Overview of Chainguard Images

Chainguard Images Overview

Chainguard Images is a collection of container images designed for security and minimalism.

Many of the images are distroless; they contain only an application and its runtime dependencies. These images do not even contain a shell or package manager.

Chainguard Images are built with Wolfi, our Linux undistro designed from the ground up to produce container images that meet the requirements of a secure software supply chain.

Main features include:

  • Minimalist design, no bloating from unnecessary software
  • High quality build-time SBOMs (software bill of materials) attesting the provenance of all artifacts within the image
  • Verifiable signatures provided by Sigstore
  • Automated nightly builds to ensure images are completely up-to-date and contain all available security patches
  • Reproducible builds with Cosign and apko (read more about reproducibility)

Chainguard Images are available from the Chainguard Registry and can be pulled from cgr.dev. You can review images files on GitHub.

Why Distroless

Distroless images are the result of pushing minimalism in containers to the next level. When compared to traditional base images such as Alpine or Debian, they are more stripped back, lacking even a shell or package managers. However, compared to the empty “scratch” image, they do contain structure essential for the majority of Linux applications such as root certificates for TLS and core files like /etc/passwd.

Comparing Images

The following graph shows a comparison between the official Nginx image and Chainguard’s Nginx image, based on the number of CVEs (common vulnerabilities and exposures) detected by Grype:

Nginx

Comparing the latest official Nginx image with cgr.dev/chainguard/nginx

The major advantage of distroless images is the reduced size and complexity, which results in a vastly reduced attack surface. This is evidenced by the results from security scanners, which detect far fewer potential vulnerabilities in Chainguard Images.

You can review more comparisons of Chainguard Images and external images by checking out our Vulnerability Comparisons dashboard.

Architecture

By default, all Wolfi-based images are built for x86_64 (also known as AMD64) and AArch64 (also known as ARM64) architectures. Being able to provide multi-platform Chainguard Images enables the support of more than one runtime environment, like those available on all three major clouds, AWS, GCP, and Azure. The macOS M1 and M2 chips are also based on ARM architecture. Chainguard Images allow you to take advantage of ARM’s power consumption and cost benefits.

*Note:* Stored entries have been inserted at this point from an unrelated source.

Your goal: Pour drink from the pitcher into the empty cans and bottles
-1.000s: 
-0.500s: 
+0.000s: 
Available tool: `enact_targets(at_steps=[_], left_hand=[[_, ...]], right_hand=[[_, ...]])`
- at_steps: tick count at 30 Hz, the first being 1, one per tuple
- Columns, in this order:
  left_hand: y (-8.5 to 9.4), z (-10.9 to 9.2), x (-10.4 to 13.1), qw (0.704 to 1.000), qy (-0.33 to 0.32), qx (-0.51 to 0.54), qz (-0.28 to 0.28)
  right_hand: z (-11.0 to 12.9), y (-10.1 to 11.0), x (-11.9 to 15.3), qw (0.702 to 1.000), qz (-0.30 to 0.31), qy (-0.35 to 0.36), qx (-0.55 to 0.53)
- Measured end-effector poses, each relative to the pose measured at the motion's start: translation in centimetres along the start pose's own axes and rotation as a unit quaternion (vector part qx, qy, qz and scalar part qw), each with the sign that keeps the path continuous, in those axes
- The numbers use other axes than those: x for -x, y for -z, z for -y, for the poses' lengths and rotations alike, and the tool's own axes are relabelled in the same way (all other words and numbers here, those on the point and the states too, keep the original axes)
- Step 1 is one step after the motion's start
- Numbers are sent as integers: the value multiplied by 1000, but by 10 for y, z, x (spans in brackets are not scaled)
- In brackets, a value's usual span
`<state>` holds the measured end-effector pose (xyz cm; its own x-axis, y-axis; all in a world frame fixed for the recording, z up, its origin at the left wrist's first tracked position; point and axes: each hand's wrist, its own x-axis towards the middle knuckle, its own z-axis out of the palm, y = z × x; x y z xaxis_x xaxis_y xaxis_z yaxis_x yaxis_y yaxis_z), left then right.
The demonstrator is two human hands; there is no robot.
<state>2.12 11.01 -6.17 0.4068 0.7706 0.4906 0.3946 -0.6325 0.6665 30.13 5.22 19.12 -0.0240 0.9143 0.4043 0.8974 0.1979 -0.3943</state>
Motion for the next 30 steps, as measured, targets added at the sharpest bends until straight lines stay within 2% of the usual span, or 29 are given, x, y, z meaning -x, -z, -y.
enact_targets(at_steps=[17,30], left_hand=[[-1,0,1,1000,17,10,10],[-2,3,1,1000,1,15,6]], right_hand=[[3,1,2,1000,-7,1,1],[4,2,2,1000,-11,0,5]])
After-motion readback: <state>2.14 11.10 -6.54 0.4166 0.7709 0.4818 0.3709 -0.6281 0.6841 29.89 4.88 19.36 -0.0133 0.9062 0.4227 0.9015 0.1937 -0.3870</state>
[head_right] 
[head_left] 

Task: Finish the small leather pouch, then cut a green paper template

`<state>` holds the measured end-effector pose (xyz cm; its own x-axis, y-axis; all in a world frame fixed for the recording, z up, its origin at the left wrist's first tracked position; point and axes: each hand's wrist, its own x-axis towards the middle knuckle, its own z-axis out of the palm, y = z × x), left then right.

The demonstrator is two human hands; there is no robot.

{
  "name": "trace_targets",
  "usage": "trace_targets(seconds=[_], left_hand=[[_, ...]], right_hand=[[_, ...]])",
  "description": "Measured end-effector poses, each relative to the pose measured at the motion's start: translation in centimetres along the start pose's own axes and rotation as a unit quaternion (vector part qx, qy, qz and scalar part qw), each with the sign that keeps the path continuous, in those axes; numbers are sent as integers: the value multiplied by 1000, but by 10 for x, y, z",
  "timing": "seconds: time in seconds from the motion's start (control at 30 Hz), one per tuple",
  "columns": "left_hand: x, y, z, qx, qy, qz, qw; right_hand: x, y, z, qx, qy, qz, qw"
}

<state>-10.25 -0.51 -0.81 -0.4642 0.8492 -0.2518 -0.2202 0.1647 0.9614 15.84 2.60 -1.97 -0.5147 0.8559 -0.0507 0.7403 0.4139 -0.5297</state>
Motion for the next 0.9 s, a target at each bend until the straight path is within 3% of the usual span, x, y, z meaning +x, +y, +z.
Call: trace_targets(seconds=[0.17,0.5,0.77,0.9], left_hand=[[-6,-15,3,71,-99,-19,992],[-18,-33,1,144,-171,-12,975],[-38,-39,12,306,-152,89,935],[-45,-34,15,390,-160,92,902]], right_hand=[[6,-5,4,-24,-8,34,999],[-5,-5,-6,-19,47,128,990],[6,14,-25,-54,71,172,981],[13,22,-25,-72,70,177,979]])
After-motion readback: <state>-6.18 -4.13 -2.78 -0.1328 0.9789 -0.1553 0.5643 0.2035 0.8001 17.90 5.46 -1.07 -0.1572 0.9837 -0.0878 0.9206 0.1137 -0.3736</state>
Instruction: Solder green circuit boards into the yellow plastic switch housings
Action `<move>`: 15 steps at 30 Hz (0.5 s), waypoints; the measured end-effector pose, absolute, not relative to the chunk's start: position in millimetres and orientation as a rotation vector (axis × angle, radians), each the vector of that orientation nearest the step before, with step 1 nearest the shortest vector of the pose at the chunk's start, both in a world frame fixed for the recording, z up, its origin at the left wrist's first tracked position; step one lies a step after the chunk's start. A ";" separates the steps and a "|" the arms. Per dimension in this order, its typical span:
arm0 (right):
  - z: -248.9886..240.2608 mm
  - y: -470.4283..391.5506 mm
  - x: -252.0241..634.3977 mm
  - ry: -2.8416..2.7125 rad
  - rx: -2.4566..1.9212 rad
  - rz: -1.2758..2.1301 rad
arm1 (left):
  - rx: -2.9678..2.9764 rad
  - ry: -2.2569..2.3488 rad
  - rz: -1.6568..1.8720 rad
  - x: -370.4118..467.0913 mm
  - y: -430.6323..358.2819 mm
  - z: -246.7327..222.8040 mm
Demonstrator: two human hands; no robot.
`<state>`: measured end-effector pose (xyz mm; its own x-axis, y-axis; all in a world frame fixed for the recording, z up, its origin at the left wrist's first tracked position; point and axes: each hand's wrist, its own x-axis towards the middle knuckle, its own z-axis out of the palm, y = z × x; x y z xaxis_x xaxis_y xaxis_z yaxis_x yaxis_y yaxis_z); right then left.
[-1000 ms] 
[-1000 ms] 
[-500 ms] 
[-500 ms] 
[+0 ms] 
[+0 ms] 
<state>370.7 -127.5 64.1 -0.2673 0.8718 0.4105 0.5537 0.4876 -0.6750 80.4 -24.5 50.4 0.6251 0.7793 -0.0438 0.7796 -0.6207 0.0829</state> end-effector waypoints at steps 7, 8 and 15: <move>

You can confirm the available architecture of a given Chainguard Image with Crane. In this example, we’ll use the latest Ruby image, but you can opt to use an alternate image.

crane manifest cgr.dev/chainguard/ruby:latest |jq -r '.manifests []| .platform'

Once you run this command, you’ll receive output similar to the following.

{
  "architecture": "amd64",
  "os": "linux"
}
{
  "architecture": "arm64",
  "os": "linux"
}

This verifies that the Ruby Chainguard Image is built for both AMD64 and ARM64 architectures.